Assigned task » Lines holding the string "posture" are the ones to copy from this listing.

Given material »
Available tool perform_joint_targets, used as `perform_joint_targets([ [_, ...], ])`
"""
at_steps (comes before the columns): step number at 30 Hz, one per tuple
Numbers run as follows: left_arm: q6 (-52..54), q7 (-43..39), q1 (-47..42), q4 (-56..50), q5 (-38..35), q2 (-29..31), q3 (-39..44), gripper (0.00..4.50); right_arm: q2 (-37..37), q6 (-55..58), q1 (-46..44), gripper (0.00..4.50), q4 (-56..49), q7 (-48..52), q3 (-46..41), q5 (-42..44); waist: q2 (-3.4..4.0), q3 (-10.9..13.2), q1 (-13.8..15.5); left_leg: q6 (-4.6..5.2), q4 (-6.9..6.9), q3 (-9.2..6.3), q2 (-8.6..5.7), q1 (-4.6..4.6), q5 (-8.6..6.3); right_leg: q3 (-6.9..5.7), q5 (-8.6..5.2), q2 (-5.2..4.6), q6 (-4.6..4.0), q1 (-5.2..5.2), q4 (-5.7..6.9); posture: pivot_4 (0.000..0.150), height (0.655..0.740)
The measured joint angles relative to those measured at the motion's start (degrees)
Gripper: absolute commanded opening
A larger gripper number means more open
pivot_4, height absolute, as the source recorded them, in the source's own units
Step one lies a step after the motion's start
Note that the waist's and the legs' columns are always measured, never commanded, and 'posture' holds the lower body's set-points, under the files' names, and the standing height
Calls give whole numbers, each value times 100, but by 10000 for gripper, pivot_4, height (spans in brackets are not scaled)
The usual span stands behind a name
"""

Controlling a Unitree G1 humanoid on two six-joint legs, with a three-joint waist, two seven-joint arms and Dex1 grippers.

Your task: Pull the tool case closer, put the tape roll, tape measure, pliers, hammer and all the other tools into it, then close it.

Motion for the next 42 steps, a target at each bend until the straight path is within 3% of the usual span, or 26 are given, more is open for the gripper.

Output »
Numbers run as follows: left_arm: q6 (-52..54), q7 (-43..39), q1 (-47..42), q4 (-56..50), q5 (-38..35), q2 (-29..31), q3 (-39..44), gripper (0.00..4.50); right_arm: q2 (-37..37), q6 (-55..58), q1 (-46..44), gripper (0.00..4.50), q4 (-56..49), q7 (-48..52), q3 (-46..41), q5 (-42..44); waist: q2 (-3.4..4.0), q3 (-10.9..13.2), q1 (-13.8..15.5); left_leg: q6 (-4.6..5.2), q4 (-6.9..6.9), q3 (-9.2..6.3), q2 (-8.6..5.7), q1 (-4.6..4.6), q5 (-8.6..6.3); right_leg: q3 (-6.9..5.7), q5 (-8.6..5.2), q2 (-5.2..4.6), q6 (-4.6..4.0), q1 (-5.2..5.2), q4 (-5.7..6.9); posture: pivot_4 (0.000..0.150), height (0.655..0.740)
Note that the waist's and the legs' columns are always measured, never commanded, and 'posture' holds the lower body's set-points, under the files' names, and the standing height

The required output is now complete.